DATA BELOW
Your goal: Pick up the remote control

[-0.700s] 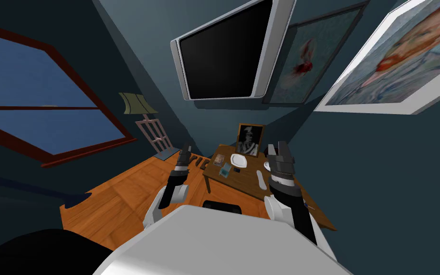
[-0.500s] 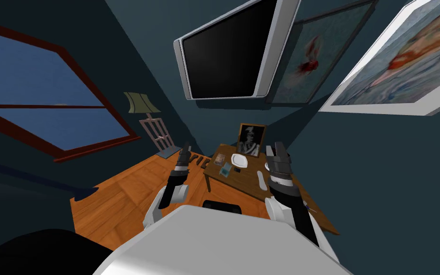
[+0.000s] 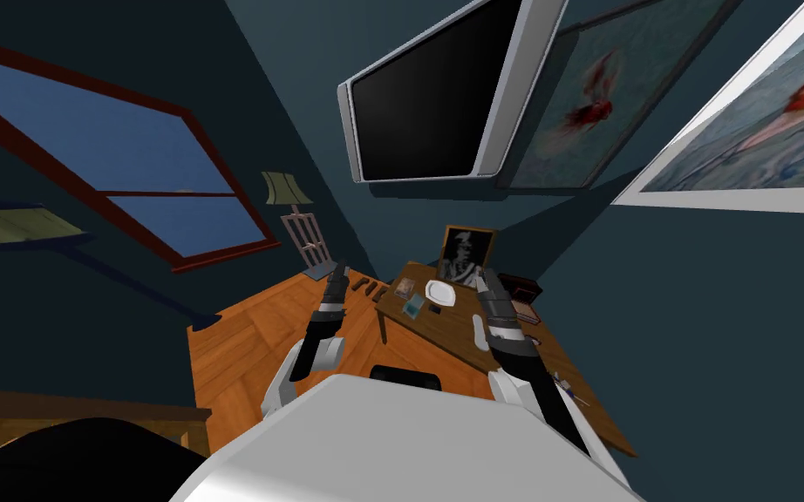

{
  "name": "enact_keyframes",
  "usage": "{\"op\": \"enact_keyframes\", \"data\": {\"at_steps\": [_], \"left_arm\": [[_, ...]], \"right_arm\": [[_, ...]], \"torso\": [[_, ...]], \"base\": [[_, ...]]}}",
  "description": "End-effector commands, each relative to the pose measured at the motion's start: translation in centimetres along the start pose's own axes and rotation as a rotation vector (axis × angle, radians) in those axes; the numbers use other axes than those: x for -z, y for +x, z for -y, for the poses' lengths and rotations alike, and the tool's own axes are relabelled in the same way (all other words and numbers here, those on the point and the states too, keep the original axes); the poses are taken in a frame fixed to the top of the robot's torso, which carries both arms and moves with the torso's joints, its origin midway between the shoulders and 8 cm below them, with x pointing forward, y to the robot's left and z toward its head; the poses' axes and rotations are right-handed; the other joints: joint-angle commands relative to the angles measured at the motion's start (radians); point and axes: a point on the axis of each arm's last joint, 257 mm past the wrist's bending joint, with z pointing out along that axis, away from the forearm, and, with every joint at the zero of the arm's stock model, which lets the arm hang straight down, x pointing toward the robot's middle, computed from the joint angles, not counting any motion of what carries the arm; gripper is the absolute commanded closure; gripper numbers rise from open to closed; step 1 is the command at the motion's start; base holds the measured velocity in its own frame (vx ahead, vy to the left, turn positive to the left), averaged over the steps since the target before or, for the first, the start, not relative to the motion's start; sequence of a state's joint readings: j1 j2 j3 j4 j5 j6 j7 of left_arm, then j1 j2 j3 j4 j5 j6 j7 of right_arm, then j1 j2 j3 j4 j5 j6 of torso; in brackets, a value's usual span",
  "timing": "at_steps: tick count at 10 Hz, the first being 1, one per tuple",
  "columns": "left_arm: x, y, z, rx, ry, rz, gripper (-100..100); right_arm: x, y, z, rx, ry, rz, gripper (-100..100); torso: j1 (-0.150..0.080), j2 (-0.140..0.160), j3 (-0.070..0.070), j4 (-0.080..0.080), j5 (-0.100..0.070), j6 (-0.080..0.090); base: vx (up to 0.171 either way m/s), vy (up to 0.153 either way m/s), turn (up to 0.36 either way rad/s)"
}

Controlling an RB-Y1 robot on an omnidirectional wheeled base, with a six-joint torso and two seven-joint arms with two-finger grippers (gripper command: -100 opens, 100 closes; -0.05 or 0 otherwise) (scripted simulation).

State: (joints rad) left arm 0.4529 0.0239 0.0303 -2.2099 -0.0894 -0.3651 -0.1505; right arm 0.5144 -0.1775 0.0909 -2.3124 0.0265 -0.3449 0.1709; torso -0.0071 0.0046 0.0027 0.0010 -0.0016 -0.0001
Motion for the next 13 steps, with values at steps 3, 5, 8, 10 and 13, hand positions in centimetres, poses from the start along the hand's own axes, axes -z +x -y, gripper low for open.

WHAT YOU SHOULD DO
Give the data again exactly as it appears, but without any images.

EXERCISE SOLUTION
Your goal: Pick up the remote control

[-0.700s] 
[-0.500s] 
[+0.000s] 

{
  "name": "enact_keyframes",
  "usage": "{\"op\": \"enact_keyframes\", \"data\": {\"at_steps\": [_], \"left_arm\": [[_, ...]], \"right_arm\": [[_, ...]], \"torso\": [[_, ...]], \"base\": [[_, ...]]}}",
  "description": "End-effector commands, each relative to the pose measured at the motion's start: translation in centimetres along the start pose's own axes and rotation as a rotation vector (axis × angle, radians) in those axes; the numbers use other axes than those: x for -z, y for +x, z for -y, for the poses' lengths and rotations alike, and the tool's own axes are relabelled in the same way (all other words and numbers here, those on the point and the states too, keep the original axes); the poses are taken in a frame fixed to the top of the robot's torso, which carries both arms and moves with the torso's joints, its origin midway between the shoulders and 8 cm below them, with x pointing forward, y to the robot's left and z toward its head; the poses' axes and rotations are right-handed; the other joints: joint-angle commands relative to the angles measured at the motion's start (radians); point and axes: a point on the axis of each arm's last joint, 257 mm past the wrist's bending joint, with z pointing out along that axis, away from the forearm, and, with every joint at the zero of the arm's stock model, which lets the arm hang straight down, x pointing toward the robot's middle, computed from the joint angles, not counting any motion of what carries the arm; gripper is the absolute commanded closure; gripper numbers rise from open to closed; step 1 is the command at the motion's start; base holds the measured velocity in its own frame (vx ahead, vy to the left, turn positive to the left), averaged over the steps since the target before or, for the first, the start, not relative to the motion's start; sequence of a state's joint readings: j1 j2 j3 j4 j5 j6 j7 of left_arm, then j1 j2 j3 j4 j5 j6 j7 of right_arm, then j1 j2 j3 j4 j5 j6 of torso; in brackets, a value's usual span",
  "timing": "at_steps: tick count at 10 Hz, the first being 1, one per tuple",
  "columns": "left_arm: x, y, z, rx, ry, rz, gripper (-100..100); right_arm: x, y, z, rx, ry, rz, gripper (-100..100); torso: j1 (-0.150..0.080), j2 (-0.140..0.160), j3 (-0.070..0.070), j4 (-0.080..0.080), j5 (-0.100..0.070), j6 (-0.080..0.090); base: vx (up to 0.171 either way m/s), vy (up to 0.153 either way m/s), turn (up to 0.36 either way rad/s)"
}

Controlling an RB-Y1 robot on an omnidirectional wheeled base, with a six-joint torso and two seven-joint arms with two-finger grippers (gripper command: -100 opens, 100 closes; -0.05 or 0 otherwise) (scripted simulation).

State: (joints rad) left arm 0.4529 0.0239 0.0303 -2.2099 -0.0894 -0.3651 -0.1505; right arm 0.5144 -0.1775 0.0909 -2.3124 0.0265 -0.3449 0.1709; torso -0.0071 0.0046 0.0027 0.0010 -0.0016 -0.0001
Motion for the next 13 steps, with values at steps 3, 5, 8, 10 and 13, hand positions in centimetres, poses from the start along the hand's own axes, axes -z +x -y, gripper low for open.

This answer is complete as it stands.